The topography of Srebrna Góra reflects local lead and silver mining activities which took place in the 15th and 16th centuries, and possibly as early as the late 12th and 13th centuries. During this period, the extraction of silver-bearing lead ore significantly impacted Bytom's economy and contributed to the establishment and development of Tarnowskie Góry. Local silver was primarily distributed to mints, while extracted lead was exported to mining and metallurgical centres across Europe, where silver, copper, and gold was extracted from local ores.

Mining at the site was renewed in the 19th century, particularly the extraction of zinc ore. Ore-bearing rock was extracted from shallow open-pit shafts before being crushed, manually separated and washed (either in nearby streams or with water pumped from underground). Hoists, akin to those used in wells, were employed to lift materials, while pumps were installed to drain the mines. During this period, several mining fields were established, namely: Beschert Freude (Przynosi Radość), Freudschaft (Przyjaźń), Segiet and Verona, whose operation drastically reshaped local topography through the accumulation of mining waste—forming distinctive mounds. Ultimately, in 1837, the Royal Friedrich Mine was expanded, engulfing the mines situated on Srebrna Góra, leading to a significant increase in local zinc production.

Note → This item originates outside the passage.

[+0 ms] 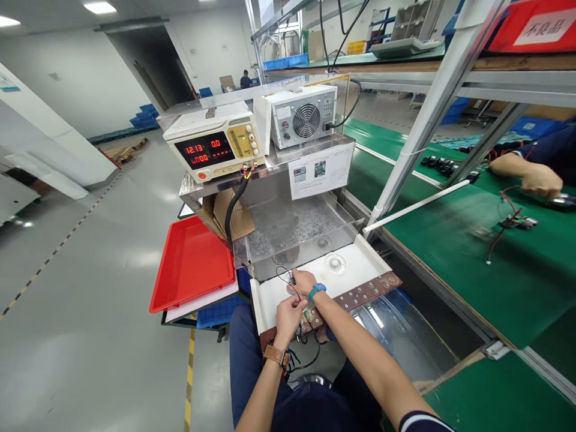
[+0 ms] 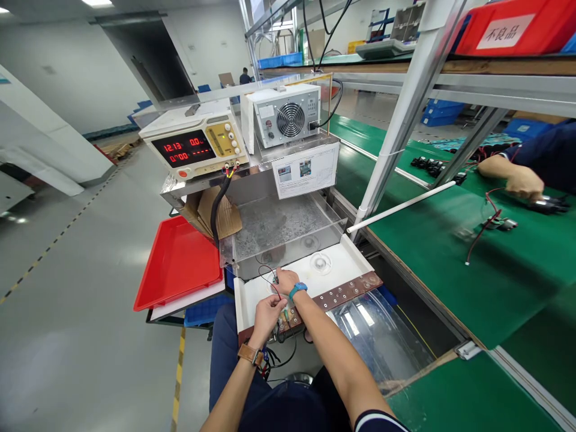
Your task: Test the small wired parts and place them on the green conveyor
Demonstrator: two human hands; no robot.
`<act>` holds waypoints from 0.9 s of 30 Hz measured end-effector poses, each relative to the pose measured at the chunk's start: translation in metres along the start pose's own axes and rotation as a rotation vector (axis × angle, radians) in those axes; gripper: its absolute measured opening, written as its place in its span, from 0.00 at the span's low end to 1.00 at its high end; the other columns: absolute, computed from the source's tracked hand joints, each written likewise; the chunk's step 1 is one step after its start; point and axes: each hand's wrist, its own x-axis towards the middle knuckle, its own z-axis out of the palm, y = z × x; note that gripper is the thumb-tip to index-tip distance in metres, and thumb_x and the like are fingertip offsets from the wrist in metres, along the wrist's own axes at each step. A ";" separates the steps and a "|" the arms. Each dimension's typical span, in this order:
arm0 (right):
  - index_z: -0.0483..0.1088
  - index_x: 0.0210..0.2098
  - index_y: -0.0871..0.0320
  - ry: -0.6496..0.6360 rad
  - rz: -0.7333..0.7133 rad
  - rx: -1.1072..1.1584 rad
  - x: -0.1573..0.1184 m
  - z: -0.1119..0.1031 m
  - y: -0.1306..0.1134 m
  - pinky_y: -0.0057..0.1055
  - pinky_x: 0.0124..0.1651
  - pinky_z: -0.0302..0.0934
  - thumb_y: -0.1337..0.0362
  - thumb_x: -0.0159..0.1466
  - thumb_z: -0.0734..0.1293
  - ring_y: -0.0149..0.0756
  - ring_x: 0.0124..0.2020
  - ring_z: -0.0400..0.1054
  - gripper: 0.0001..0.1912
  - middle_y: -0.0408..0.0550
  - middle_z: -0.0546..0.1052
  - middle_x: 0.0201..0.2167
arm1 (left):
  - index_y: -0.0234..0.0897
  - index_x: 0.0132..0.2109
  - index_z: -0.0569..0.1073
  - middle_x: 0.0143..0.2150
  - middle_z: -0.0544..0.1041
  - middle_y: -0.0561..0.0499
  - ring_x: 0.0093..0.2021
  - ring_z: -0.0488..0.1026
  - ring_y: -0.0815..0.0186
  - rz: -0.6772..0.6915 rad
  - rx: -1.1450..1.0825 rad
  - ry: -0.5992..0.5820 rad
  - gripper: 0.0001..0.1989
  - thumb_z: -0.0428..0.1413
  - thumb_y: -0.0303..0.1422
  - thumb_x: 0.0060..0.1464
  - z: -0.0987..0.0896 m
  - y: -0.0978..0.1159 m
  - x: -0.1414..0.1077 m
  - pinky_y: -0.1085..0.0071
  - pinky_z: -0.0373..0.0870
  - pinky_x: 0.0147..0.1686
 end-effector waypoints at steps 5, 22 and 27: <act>0.66 0.47 0.59 0.027 -0.017 -0.017 0.000 0.000 0.000 0.31 0.40 0.57 0.52 0.60 0.66 0.44 0.44 0.72 0.21 0.54 0.78 0.41 | 0.36 0.32 0.78 0.28 0.79 0.49 0.30 0.73 0.63 0.007 0.012 -0.001 0.15 0.56 0.43 0.50 0.000 -0.002 0.000 0.72 0.65 0.32; 0.66 0.48 0.58 0.021 0.004 -0.003 0.000 -0.001 -0.002 0.31 0.39 0.57 0.51 0.60 0.65 0.44 0.43 0.72 0.21 0.53 0.78 0.40 | 0.35 0.27 0.75 0.24 0.76 0.51 0.26 0.68 0.66 0.024 -0.042 -0.017 0.14 0.56 0.42 0.49 0.000 -0.005 0.002 0.72 0.62 0.30; 0.66 0.47 0.58 0.026 -0.008 -0.009 -0.001 -0.001 -0.001 0.31 0.39 0.57 0.51 0.61 0.65 0.43 0.42 0.72 0.21 0.53 0.78 0.40 | 0.35 0.28 0.75 0.25 0.76 0.51 0.27 0.69 0.65 0.034 -0.027 -0.008 0.14 0.56 0.41 0.50 -0.001 -0.002 0.001 0.72 0.61 0.30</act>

In 1953 the Segiet Nature Reserve was established, lying mostly within Bytom's borders it encompasses Srebrna Góra. In 2017, Srebrna Góra was inscribed onto the UNESCO World Heritage List with the Historic Silver Mine in Tarnowskie Góry—officially as the "post-mining landscape of Silver Mountain".

== Tourism ==

Srebrna Góra is one of the highest elevations in the region; and is accessible from Blachówka Street in Bytom or from Długa Street in Tarnowskie Góry. The natural elevation lies within the Segiet Nature Reserve and is publicly accessible. Exploration of the area can be done either on foot or by bicycle. While some of the earliest mining pits in the area remain dry, ones from later periods, such as Segiet, are now completely flooded. In total, the remnants of around 14,000 shafts are scattered across the landscape of Srebrna Góra.

The tourist trail of the Historic Silver Mine in Tarnowskie Góry and the Segiet Educational Forest Trail run through the post-mining landscape of Srebrna Góra. The site is listed on the UNESCO World Heritage Site, and moreover on the Industrial Monuments Route of the Silesian Voivodeship alongside the Historic Silver Mine.